Following a number of key positions at Unibail such as Head of Corporate Development, then Chief Investment and Financial Officer of the Shopping Centre Division. In 2007, Cyril headed to London to participate during the financial turmoil in the creation of Perella Weinberg Real Estate, a 1, 2bn Euro real estate private equity fund.

== Distinctions ==

In 2013, French leading business paper Les Echos names him amongst the new generation of French leaders.
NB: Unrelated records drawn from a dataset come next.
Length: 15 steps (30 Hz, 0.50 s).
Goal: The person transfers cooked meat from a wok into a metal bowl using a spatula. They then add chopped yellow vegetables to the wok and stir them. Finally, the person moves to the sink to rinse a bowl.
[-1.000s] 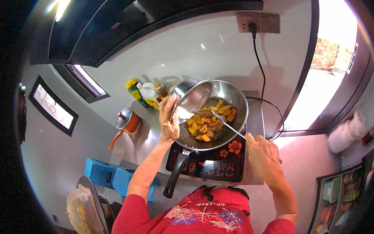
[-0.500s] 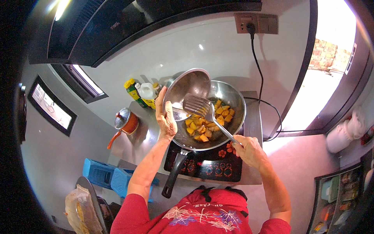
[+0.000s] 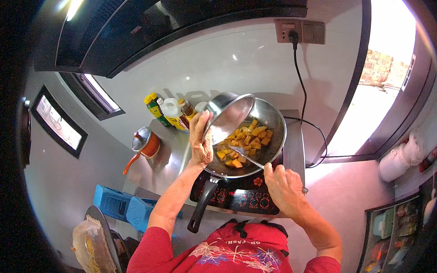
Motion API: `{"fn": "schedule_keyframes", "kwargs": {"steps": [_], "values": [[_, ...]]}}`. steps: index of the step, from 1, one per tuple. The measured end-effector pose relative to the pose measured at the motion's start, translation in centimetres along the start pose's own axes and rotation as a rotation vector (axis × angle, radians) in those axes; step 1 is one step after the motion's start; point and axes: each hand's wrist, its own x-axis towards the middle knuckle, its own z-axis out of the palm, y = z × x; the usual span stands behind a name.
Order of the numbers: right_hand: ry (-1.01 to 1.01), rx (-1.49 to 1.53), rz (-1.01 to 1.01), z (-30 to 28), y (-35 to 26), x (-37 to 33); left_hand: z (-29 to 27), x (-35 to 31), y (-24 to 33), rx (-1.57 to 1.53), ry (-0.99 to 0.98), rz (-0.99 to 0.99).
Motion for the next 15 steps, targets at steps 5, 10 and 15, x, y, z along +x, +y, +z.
{"fn": "schedule_keyframes", "kwargs": {"steps": [5,10,15], "values": [[0.123,-0.086,0.037,0.1,1.2,0.6,-0.7,-0.8,0.1,-0.029,-0.008,0.063],[0.175,-0.061,0.082,0.4,2.7,0.0,-2.2,-1.2,0.0,0.020,-0.001,-0.039],[-0.044,-0.142,0.050,-1.4,0.1,0.3,-2.0,-1.1,0.0,0.010,0.049,-0.160]]}}
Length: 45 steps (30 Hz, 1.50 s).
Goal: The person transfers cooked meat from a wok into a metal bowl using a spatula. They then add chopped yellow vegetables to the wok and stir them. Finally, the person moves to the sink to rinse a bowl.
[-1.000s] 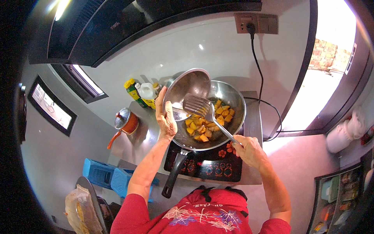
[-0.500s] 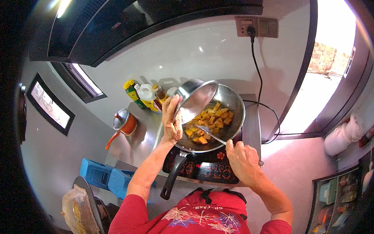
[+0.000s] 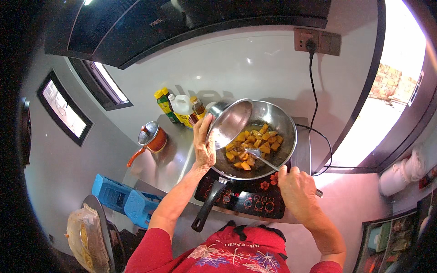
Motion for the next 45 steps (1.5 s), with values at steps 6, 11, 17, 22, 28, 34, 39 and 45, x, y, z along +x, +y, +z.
{"fn": "schedule_keyframes", "kwargs": {"steps": [6,11,17,22,28,34,39,45], "values": [[0.084,-0.167,-0.046,0.3,0.5,2.2,0.1,-1.3,0.1,-0.043,-0.113,0.000],[0.127,-0.095,0.102,1.9,2.3,2.5,-0.7,-0.9,-1.3,-0.302,0.175,-0.482],[0.081,-0.059,0.108,3.9,1.5,2.2,-2.7,-2.3,-2.5,-1.055,0.356,-1.199],[0.047,0.050,0.116,4.0,-0.6,1.8,-4.5,-3.0,-1.8,-1.172,0.367,-1.386],[0.223,-0.047,0.145,3.0,-3.0,1.5,-7.8,-4.4,-1.3,-1.387,0.360,-1.344],[0.479,0.166,-0.077,0.7,-9.6,1.6,-12.0,-6.7,-1.1,-1.597,0.382,-1.412],[0.534,0.250,-0.287,-0.6,-16.8,-0.1,-14.8,-7.6,1.3,-1.468,0.387,-1.399],[0.501,0.183,-0.298,0.0,-22.1,-1.7,-17.8,-8.3,5.2,-1.413,0.361,-1.293]]}}
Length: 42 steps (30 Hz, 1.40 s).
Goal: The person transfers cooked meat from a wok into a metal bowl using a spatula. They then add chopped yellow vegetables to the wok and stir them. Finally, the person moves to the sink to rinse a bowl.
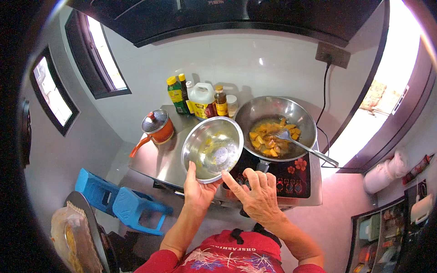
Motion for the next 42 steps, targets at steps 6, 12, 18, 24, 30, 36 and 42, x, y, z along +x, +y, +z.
{"fn": "schedule_keyframes", "kwargs": {"steps": [6,12,18,24,30,36,42], "values": [[-0.024,-0.146,-0.006,-0.8,-1.2,-0.2,-2.0,-2.0,0.8,0.060,0.008,-0.103],[0.073,-0.200,0.053,-0.6,-0.4,0.3,-3.9,-3.2,1.9,0.015,-0.030,-0.276],[0.151,0.259,0.282,-0.7,0.9,1.4,-6.1,-3.9,3.7,0.073,-0.123,-0.377],[-0.050,0.955,0.368,-1.2,-1.0,0.8,-6.5,-4.3,3.9,0.066,0.014,-0.261],[-0.014,1.153,0.344,-0.6,-1.8,-0.7,-6.6,-4.4,3.9,0.055,0.002,-0.185],[0.017,1.175,0.541,0.1,-2.1,-0.6,-5.7,-4.7,3.1,0.120,0.035,-0.101],[0.090,0.522,0.408,0.3,-4.9,-2.8,-4.1,-4.5,1.2,0.070,-0.009,-0.119]]}}
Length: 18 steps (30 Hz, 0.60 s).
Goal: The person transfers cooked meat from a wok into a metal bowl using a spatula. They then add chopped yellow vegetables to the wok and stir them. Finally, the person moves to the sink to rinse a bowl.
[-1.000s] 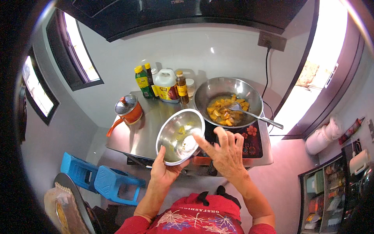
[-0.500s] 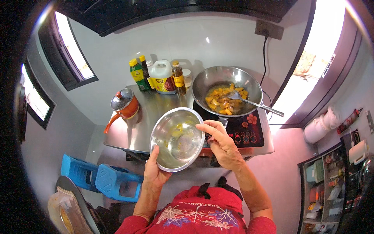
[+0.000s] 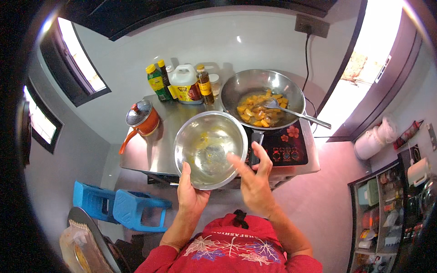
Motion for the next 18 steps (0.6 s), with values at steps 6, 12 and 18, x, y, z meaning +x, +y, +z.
{"fn": "schedule_keyframes", "kwargs": {"steps": [6,12,18], "values": [[0.176,-0.463,0.004,-2.0,-0.1,-3.4,3.0,-0.6,-4.1,0.074,-0.016,0.140],[0.266,-0.695,-0.021,-7.0,0.8,-6.7,5.9,-2.6,-9.8,0.152,-0.135,-0.140],[0.546,-0.735,0.232,-17.1,4.9,-15.4,8.5,-6.6,-17.1,0.252,-0.232,-0.374]]}}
In 2014, L'Opinion ranked him No. 5 in its Top 50 of the French "land seekers".

== Philanthropy ==

Cyril Benoit founded and chaired for several years Vouloir la République, a think–thank which Fondation Saint-Simon praised, in reviewing the commitment to politics of young people in their 30s, as the think–tank most intent on the necessity of achieving the in-depth insight advocated by many of its members.

Cyril Benoit is also a founding member and board member of the France-Israël Foundation, an official recognized non-profit organization initiated by Jacques Chirac and Ariel Sharon.

In July 2012, he was elected to the supervisory board of the Aspen Institute France and become its chairman in June 2013 until February 2015.